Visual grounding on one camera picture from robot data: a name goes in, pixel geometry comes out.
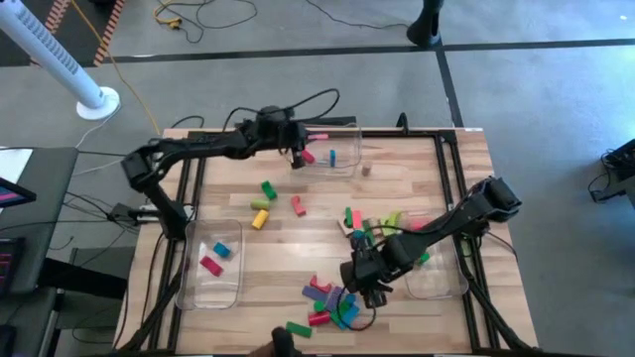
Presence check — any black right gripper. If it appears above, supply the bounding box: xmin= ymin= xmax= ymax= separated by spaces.
xmin=338 ymin=236 xmax=397 ymax=308

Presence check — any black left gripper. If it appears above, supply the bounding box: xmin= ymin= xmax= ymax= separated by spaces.
xmin=255 ymin=104 xmax=311 ymax=171

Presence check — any large green block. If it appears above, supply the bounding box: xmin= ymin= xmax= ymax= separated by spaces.
xmin=330 ymin=301 xmax=351 ymax=326

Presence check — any red arch block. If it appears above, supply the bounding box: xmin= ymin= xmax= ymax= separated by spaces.
xmin=199 ymin=255 xmax=224 ymax=278
xmin=310 ymin=275 xmax=333 ymax=295

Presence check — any clear plastic bin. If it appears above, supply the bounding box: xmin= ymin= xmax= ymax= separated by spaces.
xmin=174 ymin=217 xmax=245 ymax=311
xmin=297 ymin=120 xmax=363 ymax=179
xmin=400 ymin=208 xmax=478 ymax=301

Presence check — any light green arch block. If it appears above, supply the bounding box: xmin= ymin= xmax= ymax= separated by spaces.
xmin=379 ymin=210 xmax=404 ymax=237

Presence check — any yellow cylinder block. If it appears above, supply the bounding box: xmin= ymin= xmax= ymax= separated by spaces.
xmin=251 ymin=208 xmax=271 ymax=231

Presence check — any black rounded object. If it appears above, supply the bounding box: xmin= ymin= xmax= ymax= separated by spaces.
xmin=247 ymin=325 xmax=303 ymax=357

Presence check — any black floor stand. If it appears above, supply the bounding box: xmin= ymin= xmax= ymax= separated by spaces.
xmin=405 ymin=0 xmax=446 ymax=50

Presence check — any black power adapter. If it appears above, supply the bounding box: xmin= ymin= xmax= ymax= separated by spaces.
xmin=107 ymin=201 xmax=143 ymax=227

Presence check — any black orange striped mat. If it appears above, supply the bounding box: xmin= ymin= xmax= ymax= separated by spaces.
xmin=29 ymin=0 xmax=128 ymax=68

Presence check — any black side desk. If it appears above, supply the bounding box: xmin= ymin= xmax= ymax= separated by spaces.
xmin=0 ymin=146 xmax=80 ymax=298

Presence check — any white tower fan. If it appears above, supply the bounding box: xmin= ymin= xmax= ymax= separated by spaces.
xmin=0 ymin=0 xmax=122 ymax=122

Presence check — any white sheet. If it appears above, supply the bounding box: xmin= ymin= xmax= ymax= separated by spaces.
xmin=0 ymin=148 xmax=34 ymax=184

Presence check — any lit monitor screen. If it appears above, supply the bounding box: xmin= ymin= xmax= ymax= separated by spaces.
xmin=0 ymin=176 xmax=39 ymax=209

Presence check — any keyboard with lit keys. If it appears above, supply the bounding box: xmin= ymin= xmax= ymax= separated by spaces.
xmin=0 ymin=236 xmax=26 ymax=298

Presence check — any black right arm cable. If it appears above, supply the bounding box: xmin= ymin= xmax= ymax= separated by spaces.
xmin=336 ymin=296 xmax=378 ymax=332

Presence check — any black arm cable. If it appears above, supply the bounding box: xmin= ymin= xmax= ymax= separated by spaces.
xmin=221 ymin=87 xmax=341 ymax=133
xmin=336 ymin=296 xmax=378 ymax=332

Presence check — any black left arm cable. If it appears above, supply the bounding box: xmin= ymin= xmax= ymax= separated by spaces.
xmin=221 ymin=87 xmax=341 ymax=133

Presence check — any black floor cable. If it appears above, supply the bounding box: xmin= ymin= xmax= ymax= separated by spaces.
xmin=153 ymin=0 xmax=259 ymax=45
xmin=305 ymin=0 xmax=413 ymax=31

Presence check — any black diagonal frame strut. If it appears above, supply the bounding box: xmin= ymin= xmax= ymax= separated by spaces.
xmin=470 ymin=287 xmax=535 ymax=354
xmin=112 ymin=270 xmax=184 ymax=354

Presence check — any black metal table frame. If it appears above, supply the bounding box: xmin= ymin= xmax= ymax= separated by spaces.
xmin=147 ymin=127 xmax=502 ymax=356

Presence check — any yellow cable plug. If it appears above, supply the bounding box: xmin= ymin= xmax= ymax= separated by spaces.
xmin=152 ymin=3 xmax=184 ymax=32

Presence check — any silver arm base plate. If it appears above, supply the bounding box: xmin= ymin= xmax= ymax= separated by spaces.
xmin=138 ymin=204 xmax=197 ymax=223

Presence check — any yellow floor cable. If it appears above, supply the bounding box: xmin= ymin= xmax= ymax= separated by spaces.
xmin=68 ymin=0 xmax=163 ymax=135

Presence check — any white floor cable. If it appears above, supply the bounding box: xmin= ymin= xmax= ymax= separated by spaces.
xmin=73 ymin=113 xmax=163 ymax=179

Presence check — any black equipment with cables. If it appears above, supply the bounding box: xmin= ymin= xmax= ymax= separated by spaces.
xmin=584 ymin=137 xmax=635 ymax=204

* EXERCISE:
In the listing above, the lines from the one containing "Presence check — any black equipment" through the last line are to be returned exactly.

* OUTPUT FOR THIS EXERCISE:
Presence check — any black equipment with cables. If it appears above, supply the bounding box: xmin= ymin= xmax= ymax= separated by spaces.
xmin=584 ymin=137 xmax=635 ymax=204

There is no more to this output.